▸ **What you have to do**:
All of the entries below should be printed exactly; the pictures are to be left out.
Dataset entries Start Marker
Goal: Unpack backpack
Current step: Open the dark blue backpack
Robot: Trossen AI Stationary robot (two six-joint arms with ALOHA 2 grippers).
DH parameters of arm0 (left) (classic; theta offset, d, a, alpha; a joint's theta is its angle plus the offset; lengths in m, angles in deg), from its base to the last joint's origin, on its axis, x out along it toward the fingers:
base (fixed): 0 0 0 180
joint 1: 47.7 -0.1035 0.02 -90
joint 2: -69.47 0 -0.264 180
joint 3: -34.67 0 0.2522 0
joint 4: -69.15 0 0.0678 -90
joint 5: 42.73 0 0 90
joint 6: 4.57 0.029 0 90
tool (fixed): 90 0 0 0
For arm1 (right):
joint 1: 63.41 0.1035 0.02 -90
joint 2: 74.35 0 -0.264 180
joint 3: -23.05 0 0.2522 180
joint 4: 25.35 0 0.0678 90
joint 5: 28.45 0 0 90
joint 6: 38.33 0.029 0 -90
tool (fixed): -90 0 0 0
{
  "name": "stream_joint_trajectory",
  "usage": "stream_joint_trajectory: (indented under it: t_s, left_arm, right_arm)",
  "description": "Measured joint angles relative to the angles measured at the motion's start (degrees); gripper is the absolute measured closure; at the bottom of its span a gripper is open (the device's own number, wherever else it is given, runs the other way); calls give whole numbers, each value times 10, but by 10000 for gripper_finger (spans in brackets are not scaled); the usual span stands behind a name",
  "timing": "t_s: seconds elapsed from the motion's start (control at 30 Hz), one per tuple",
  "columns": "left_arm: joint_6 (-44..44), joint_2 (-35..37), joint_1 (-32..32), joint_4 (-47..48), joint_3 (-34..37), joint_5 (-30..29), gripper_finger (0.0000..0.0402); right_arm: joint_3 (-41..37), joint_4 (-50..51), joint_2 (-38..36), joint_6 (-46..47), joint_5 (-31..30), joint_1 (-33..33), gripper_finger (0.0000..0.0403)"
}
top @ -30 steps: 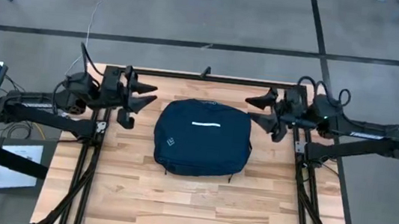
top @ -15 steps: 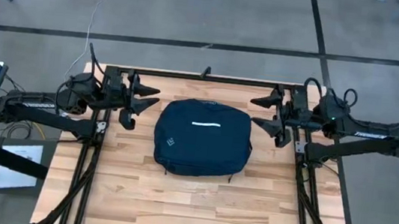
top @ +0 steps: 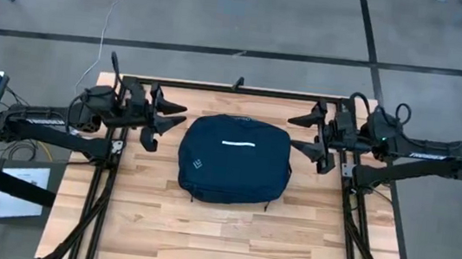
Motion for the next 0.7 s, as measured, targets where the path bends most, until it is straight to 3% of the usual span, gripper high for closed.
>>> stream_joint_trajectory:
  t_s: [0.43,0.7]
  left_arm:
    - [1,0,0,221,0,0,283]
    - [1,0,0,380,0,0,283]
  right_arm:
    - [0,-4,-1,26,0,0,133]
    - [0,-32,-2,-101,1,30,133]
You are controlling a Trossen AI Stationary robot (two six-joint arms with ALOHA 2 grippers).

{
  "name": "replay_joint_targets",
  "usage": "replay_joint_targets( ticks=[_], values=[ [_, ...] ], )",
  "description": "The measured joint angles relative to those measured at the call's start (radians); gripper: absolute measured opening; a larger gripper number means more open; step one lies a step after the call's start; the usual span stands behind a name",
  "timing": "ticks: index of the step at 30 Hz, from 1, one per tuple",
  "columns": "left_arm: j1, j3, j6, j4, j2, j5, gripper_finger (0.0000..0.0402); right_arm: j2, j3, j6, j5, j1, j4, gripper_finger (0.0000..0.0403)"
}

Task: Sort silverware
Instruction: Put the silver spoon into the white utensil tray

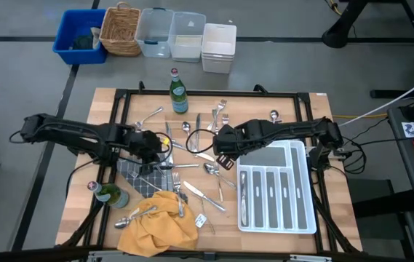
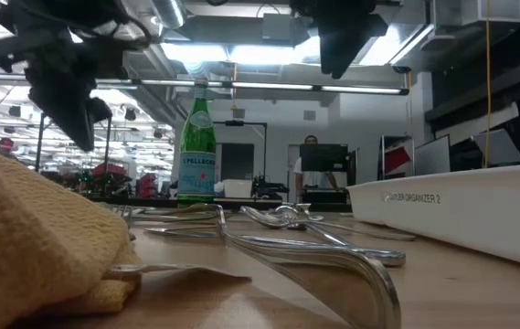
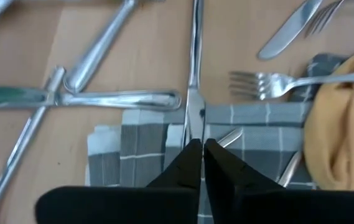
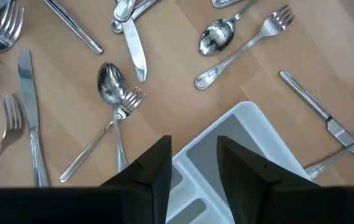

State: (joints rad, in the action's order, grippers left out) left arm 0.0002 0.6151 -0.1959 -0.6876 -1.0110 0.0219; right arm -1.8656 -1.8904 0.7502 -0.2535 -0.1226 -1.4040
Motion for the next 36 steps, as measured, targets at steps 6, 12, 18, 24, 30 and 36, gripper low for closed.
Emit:
replay_joint_targets(
  ticks=[6, 12, 18, 24, 30, 36],
  values=[
    [0.003, 0.0, -0.001, 0.0, -0.084, 0.0, 0.0088, 0.0, 0.0, 0.0, 0.0, -0.001, 0.01, 0.0128],
    [0.023, 0.0, 0.004, -0.001, -0.127, 0.0, 0.0109, 0.0, 0.0, -0.053, 0.01, -0.001, 0.012, 0.0128],
    [0.053, 0.0, 0.006, 0.0, -0.141, 0.0, 0.0097, 0.0, 0.0, -0.113, 0.023, -0.001, 0.012, 0.0128],
    [0.054, 0.01, 0.123, 0.024, -0.142, -0.001, 0.0093, 0.0, 0.001, -0.182, 0.096, -0.001, 0.019, 0.0128],
    [0.053, 0.04, 0.299, -0.01, -0.143, -0.001, 0.0097, 0.0, 0.001, -0.207, 0.116, -0.001, 0.018, 0.0128],
    [0.054, 0.041, 0.356, -0.015, -0.145, 0.0, 0.0093, 0.0, 0.001, -0.228, 0.115, -0.001, 0.018, 0.0128]
  ],
)
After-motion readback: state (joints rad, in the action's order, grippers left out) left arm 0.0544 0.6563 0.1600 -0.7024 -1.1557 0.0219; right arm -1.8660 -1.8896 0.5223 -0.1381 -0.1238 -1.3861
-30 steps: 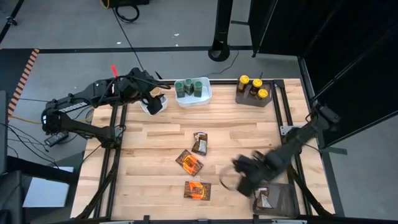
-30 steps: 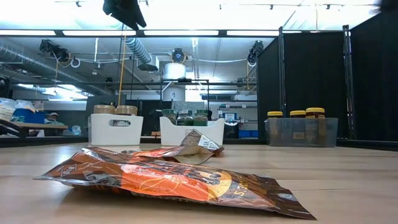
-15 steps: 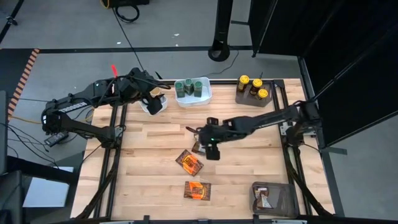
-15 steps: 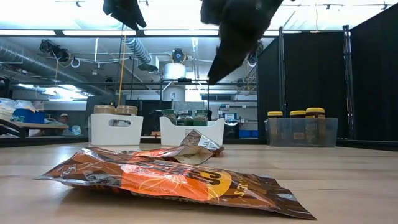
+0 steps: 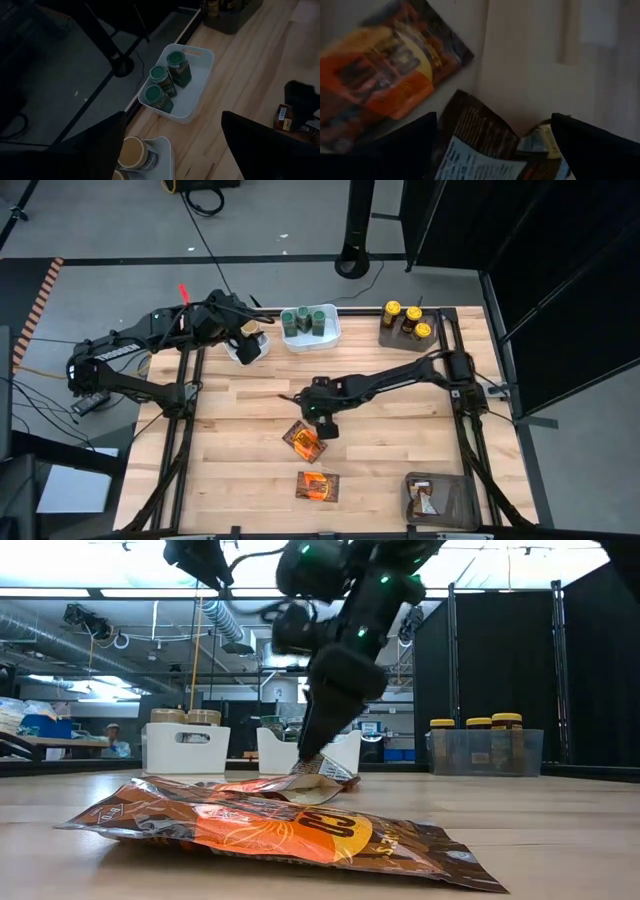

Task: Sort spices by type
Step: Put the top orange seasoning bag into the bottom black bin

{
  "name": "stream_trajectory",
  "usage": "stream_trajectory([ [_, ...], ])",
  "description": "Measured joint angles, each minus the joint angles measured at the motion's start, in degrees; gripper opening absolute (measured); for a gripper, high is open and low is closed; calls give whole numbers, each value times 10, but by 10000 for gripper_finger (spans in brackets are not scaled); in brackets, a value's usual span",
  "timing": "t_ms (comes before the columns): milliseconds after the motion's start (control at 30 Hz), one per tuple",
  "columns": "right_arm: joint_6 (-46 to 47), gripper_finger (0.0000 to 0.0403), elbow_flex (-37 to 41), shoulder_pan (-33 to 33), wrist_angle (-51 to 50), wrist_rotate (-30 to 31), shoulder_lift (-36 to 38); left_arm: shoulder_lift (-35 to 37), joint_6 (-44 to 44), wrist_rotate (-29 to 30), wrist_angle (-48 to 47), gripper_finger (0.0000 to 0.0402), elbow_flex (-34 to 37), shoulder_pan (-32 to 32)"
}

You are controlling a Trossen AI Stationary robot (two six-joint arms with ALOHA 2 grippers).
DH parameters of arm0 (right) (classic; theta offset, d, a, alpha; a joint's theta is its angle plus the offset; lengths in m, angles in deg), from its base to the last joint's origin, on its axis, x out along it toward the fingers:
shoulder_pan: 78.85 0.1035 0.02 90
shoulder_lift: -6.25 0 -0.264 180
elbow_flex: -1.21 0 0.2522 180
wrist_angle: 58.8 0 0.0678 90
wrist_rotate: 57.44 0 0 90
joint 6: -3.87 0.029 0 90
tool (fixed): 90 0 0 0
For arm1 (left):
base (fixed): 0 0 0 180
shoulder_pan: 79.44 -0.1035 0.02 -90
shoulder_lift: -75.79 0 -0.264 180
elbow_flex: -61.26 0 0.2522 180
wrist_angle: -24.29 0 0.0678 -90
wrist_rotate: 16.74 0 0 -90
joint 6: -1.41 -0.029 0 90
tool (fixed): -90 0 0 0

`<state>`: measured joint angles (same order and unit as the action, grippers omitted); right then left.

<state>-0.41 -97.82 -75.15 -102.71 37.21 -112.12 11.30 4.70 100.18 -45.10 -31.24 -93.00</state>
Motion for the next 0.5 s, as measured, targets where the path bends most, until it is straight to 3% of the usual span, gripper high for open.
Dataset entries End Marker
▸ **Response area**:
Goal: Unpack backpack
Current step: Open the dark blue backpack
Robot: Trossen AI Stationary robot (two six-joint arms with ALOHA 2 grippers).
DH parameters of arm0 (left) (classic; theta offset, d, a, alpha; a joint's theta is its angle plus the offset; lengths in m, angles in deg), from its base to the last joint's origin, on its axis, x out along it toward the fingers:
base (fixed): 0 0 0 180
joint 1: 47.7 -0.1035 0.02 -90
joint 2: -69.47 0 -0.264 180
joint 3: -34.67 0 0.2522 0
joint 4: -69.15 0 0.0678 -90
joint 5: 42.73 0 0 90
joint 6: 4.57 0.029 0 90
tool (fixed): 90 0 0 0
For arm1 (right):
joint 1: 63.41 0.1035 0.02 -90
joint 2: 74.35 0 -0.264 180
joint 3: -23.05 0 0.2522 180
joint 4: 25.35 0 0.0678 90
joint 5: 28.45 0 0 90
joint 6: 38.33 0.029 0 -90
tool (fixed): -90 0 0 0
{
  "name": "stream_joint_trajectory",
  "usage": "stream_joint_trajectory: (indented under it: t_s, left_arm, right_arm)",
  "description": "Measured joint angles relative to the angles measured at the motion's start (degrees); gripper is the absolute measured closure; at the bottom of its span a gripper is open (the device's own number, wherever else it is given, runs the other way); calls give whole numbers, each value times 10, but by 10000 for gripper_finger (spans in brackets are not scaled); the usual span stands behind a name",
  "timing": "t_s: seconds elapsed from the motion's start (control at 30 Hz), one per tuple",
  "columns": "left_arm: joint_6 (-44..44), joint_2 (-35..37), joint_1 (-32..32), joint_4 (-47..48), joint_3 (-34..37), joint_5 (-30..29), gripper_finger (0.0000..0.0402); right_arm: joint_3 (-41..37), joint_4 (-50..51), joint_2 (-38..36), joint_6 (-46..47), joint_5 (-31..30), joint_1 (-33..33), gripper_finger (0.0000..0.0403)"
}
top @ -30 steps: 
top @ -15 steps: 
top @ +0 steps: 
Motion for the next 0.7 s, as measured, targets where the path bends most, until it is straight to 3% of the usual span, gripper high for closed.
>>> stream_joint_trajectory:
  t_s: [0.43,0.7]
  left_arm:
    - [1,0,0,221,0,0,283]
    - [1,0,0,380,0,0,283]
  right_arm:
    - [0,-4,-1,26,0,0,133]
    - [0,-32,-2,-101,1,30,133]
You are controlling a Trossen AI Stationary robot (two six-joint arms with ALOHA 2 grippers).

{
  "name": "replay_joint_targets",
  "usage": "replay_joint_targets( ticks=[_], values=[ [_, ...] ], )",
  "description": "The measured joint angles relative to those measured at the call's start (radians); gripper: absolute measured opening; a larger gripper number means more open; step one lies a step after the call's start; the usual span stands behind a name",
  "timing": "ticks: index of the step at 30 Hz, from 1, one per tuple",
  "columns": "left_arm: j1, j3, j6, j4, j2, j5, gripper_finger (0.0000..0.0402); right_arm: j2, j3, j6, j5, j1, j4, gripper_finger (0.0000..0.0403)"
}

Task: Sort silverware
Instruction: Put the silver spoon into the white utensil tray


State: (joints rad, in the action's order, grippers left out) left arm 0.0002 0.6151 -0.1959 -0.6876 -1.0110 0.0219; right arm -1.8656 -1.8904 0.7502 -0.2535 -0.1226 -1.4040
Motion for the next 36 steps, as measured, targets at steps 6, 12, 18, 24, 30 and 36, gripper low for closed.
Emit:
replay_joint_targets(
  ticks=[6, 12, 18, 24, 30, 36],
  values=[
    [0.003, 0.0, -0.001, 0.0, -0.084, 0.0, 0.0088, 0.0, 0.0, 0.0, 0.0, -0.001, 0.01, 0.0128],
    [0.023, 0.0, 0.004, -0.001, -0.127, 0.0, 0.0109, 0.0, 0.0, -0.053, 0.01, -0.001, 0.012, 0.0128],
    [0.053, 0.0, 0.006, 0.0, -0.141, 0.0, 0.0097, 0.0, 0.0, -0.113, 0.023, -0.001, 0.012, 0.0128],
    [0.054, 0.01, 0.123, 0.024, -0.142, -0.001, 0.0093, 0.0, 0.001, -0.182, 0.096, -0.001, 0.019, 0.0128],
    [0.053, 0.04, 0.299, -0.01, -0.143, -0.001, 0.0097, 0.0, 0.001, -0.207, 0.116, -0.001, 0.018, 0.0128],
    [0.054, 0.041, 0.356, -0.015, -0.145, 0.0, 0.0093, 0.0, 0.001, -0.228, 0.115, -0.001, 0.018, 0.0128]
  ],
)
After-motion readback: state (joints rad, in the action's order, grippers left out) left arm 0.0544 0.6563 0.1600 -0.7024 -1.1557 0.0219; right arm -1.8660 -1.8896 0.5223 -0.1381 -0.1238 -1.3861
-30 steps: 
-30 steps: 
-15 steps: 
-15 steps: 
+0 steps: 

Task: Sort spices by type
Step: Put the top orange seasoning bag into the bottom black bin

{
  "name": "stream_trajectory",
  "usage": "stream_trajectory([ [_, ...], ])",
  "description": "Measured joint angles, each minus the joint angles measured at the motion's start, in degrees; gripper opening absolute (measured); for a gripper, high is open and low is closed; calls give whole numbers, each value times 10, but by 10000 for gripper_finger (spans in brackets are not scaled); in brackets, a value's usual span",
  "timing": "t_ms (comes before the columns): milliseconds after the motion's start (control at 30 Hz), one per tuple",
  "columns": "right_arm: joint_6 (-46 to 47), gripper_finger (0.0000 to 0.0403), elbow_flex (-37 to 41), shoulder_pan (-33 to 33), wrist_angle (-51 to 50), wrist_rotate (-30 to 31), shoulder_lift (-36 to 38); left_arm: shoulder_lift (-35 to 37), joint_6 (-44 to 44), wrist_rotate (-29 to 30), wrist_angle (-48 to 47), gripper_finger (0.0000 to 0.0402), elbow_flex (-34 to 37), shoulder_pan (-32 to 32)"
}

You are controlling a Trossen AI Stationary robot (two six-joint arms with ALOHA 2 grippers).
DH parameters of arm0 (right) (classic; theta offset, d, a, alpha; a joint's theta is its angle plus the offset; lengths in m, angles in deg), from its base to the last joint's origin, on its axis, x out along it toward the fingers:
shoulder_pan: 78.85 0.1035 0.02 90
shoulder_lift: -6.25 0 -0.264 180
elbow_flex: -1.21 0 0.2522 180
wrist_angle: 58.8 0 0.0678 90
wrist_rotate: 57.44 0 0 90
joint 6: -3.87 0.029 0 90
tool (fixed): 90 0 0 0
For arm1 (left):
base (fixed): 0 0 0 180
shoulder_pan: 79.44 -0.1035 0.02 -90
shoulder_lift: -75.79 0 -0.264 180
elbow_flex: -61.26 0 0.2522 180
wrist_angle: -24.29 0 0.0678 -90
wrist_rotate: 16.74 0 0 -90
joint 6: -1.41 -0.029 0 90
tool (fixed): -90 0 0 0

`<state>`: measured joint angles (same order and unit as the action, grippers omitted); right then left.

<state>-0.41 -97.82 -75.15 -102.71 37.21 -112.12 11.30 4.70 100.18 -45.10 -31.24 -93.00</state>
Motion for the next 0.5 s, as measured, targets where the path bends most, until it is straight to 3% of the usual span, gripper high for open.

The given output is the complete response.